Von ella, dpa05.12.2022, 15:32

Die Menschen in der Europäischen Union zeigen sich einer Studie zufolge hinsichtlich einer weiteren Hilfsbereitschaft gegenüber Geflüchteten aus der Ukraine gespalten. In Zukunft könnte sie wegen der Folgen der Energiekrise womöglich weiter nachlassen. 40 Prozent der Europäerinnen und Europäer sind dafür, die Ukraine zu unterstützen, und würden in diesem Zusammenhang auch negative Konsequenzen hinnehmen, wie aus einer aktuellen Untersuchung des Mercator Forums Migration und Demokratie (MIDEM) der Technischen Universität Dresden hervorgeht.

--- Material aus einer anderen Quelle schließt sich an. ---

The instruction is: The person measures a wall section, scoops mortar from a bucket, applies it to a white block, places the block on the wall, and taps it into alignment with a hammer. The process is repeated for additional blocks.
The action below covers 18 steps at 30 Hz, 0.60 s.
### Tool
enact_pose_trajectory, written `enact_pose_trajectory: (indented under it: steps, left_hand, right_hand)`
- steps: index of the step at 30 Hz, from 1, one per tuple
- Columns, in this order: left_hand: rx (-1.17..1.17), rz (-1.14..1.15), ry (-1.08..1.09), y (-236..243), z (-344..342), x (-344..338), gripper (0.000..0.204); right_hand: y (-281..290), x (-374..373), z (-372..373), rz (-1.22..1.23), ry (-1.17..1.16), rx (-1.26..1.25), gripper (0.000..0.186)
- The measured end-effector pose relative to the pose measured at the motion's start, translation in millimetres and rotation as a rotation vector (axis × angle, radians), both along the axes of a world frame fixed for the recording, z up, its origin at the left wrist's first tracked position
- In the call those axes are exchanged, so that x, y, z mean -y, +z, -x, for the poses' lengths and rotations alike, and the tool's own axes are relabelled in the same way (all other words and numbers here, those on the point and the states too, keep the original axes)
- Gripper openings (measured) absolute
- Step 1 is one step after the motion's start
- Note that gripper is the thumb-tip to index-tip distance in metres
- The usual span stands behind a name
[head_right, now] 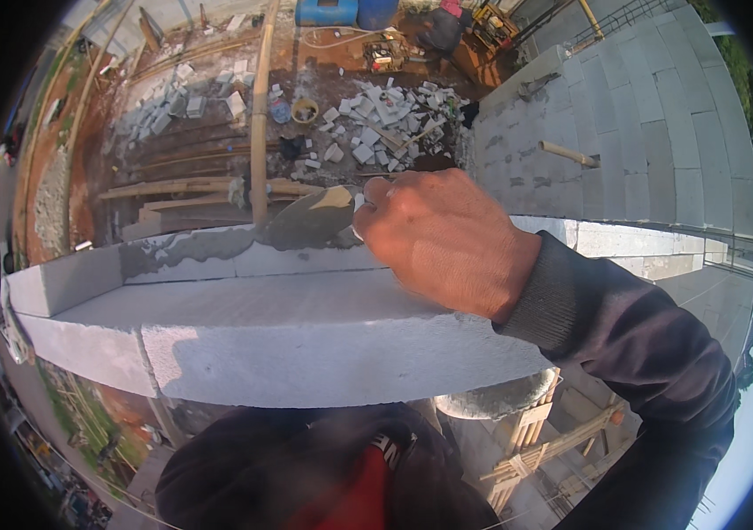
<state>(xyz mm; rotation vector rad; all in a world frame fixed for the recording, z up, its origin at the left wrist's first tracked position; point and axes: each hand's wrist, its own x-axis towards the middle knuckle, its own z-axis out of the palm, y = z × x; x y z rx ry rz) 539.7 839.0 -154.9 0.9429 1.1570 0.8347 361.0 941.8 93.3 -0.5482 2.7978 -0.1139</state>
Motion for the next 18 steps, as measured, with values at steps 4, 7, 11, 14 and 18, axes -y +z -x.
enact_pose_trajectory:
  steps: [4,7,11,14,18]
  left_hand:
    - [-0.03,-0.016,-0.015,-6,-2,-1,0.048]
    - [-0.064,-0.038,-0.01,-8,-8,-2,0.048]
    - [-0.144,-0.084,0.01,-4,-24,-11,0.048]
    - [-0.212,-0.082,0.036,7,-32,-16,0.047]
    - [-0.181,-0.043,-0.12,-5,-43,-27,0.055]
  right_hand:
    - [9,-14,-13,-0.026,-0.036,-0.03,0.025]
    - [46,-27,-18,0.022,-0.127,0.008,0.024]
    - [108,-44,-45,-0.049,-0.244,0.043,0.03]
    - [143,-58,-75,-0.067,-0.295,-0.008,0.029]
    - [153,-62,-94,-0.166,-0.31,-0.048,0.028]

t-online aktuell 05.12.2022

Nahezu der gleiche Anteil – 39 Prozent der Befragten –ist hingegen der Auffassung, dass die Unterstützung wegen der ökonomischen und sozialen Auswirkungen eher reduziert werden sollte. In den nächsten Monaten könne somit womöglich ein Stresstest für die Solidarität mit der Ukraine anstehen, erklärte MIDEM-Direktor Professor Hans Vorländer am Montag bei der Vorstellung der Untersuchung. Eine Mehrheit stimmt vor allem in Ostdeutschland, Tschechien und Ungarn für Beschränkungen.

Nach Angaben der Studie möchte mehr als die Hälfte der Europäerinnen und Europäer (55 Prozent) die Zuwanderung von Ausländern begrenzen. Rund zwei Drittel der Befragten stimmten demnach dafür – vor allem in Ländern wie Schweden, die bisher als besonders offen gegenüber Flüchtlingen galten. In die entgegengesetzte Richtung entwickle sich die Tendenz etwa in Ländern, die bislang weniger Erfahrungen mit Geflüchteten hatten, wie etwa Polen. So stimmten dort 42 Prozent – und damit so wenig wie in keinem anderen europäischen Land – für eine Begrenzung.

Den Forschern und Forscherinnen zufolge belegt die Umfrage allerdings auch, dass die Solidarität nicht für alle Flüchtlinge gleichermaßen gilt. Während die Aufnahme- und Hilfsbereitschaft für ukrainische Geflüchtete groß sei, überwiege die Skepsis gegenüber Geflüchteten aus anderen Krisenregionen, erklärt Vorländer. Groß seien die Vorbehalte vor allem gegenüber Zugewanderten aus den islamisch geprägten Ländern.